Mesmo que a constituição correspondesse a essa caricatura (e não corresponde!), não existe maneira mais simples, nem mais cínica, de rejeitar qualquer avanço do que em nome de uma maximalismo consabidamente utópico, ou pura e simplesmente indefensável. Assim se justifica rejeitar a alternativa que realmente existe em nome de algo que não existe nem pode existir, para assim justificar a manutenção do que está. A verdade é que nenhum dos anteriores tratados instituidores da UE foi tão democraticamente participado na sua elaboração como este, numa "convenção" onde participaram representantes das instituições europeias e nacionais, nomeadamente do parlamento europeu e dos parlamentos nacionais, tendo sido expressamente aprovado pelo primeiro, para além de o dever ser pelos segundos; nenhum tratado anterior foi submetido a tão amplo escrutínio e a tão prolongada discussão pública; nenhum avança tão decididamente na democratização das instituições e na transparência da governação europeia (mais poderes para o parlamento europeu e para os parlamentos nacionais, iniciativa legislativa popular, reuniões públicas do conselho de ministros quando no exercício de poderes legislativos); nenhum foi tão longe na protecção dos direitos dos cidadãos europeus face às instituições europeias (constitucionalização da Carta de Direitos Fundamentais); nenhum assumiu tão decididamente a UE como entidade política autónoma na cena internacional (política externa e política de defesa comum). É tudo isso que se perde sem o tratado constitucional.
A rejeição da Constituição europeia não significará somente prescindir de uma UE mais forte, mais democrática, mais transparente, com instituições mais eficientes e, mesmo, mais social.

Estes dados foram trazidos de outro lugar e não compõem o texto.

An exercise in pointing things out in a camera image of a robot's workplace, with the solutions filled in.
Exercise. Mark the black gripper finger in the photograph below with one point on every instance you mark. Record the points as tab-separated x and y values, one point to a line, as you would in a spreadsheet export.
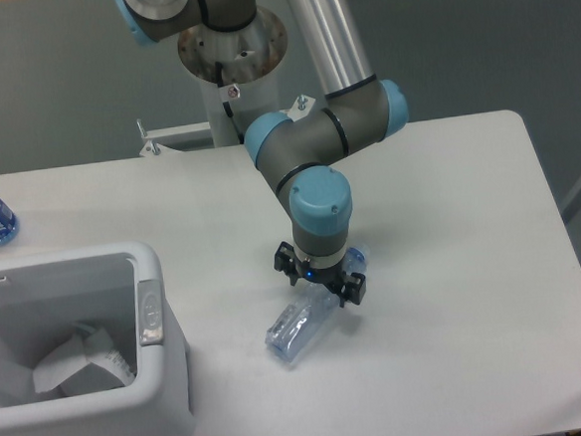
286	262
349	287

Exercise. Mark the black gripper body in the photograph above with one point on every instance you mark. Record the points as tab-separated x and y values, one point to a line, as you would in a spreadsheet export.
328	272

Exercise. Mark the crushed clear plastic bottle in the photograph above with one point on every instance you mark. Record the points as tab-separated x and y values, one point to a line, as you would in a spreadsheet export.
300	321

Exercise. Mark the white paper bag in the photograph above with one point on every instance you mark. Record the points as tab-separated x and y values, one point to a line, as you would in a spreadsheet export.
89	361

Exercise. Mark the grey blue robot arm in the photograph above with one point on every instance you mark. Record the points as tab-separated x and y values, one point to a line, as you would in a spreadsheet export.
296	157

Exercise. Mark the white trash can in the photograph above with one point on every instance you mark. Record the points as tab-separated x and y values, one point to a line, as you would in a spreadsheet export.
118	287

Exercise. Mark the white metal bracket frame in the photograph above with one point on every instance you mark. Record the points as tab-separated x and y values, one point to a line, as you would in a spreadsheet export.
199	135

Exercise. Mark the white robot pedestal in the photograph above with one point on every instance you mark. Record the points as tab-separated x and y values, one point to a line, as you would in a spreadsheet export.
237	72

Implica a abertura de uma crise de confiança e de desorientação que só pode traduzir-se numa paralisia mais ou menos demorada, quando a globalização, a ofensiva de hegemonia mundial dos Estados Unidos e a emergência de novos poderes de vocação mundial, como a China, mais precisam do protagonismo da Europa. Em vez de avançar com rumo, a Europa fica à deriva sem leme no meio da tempestade.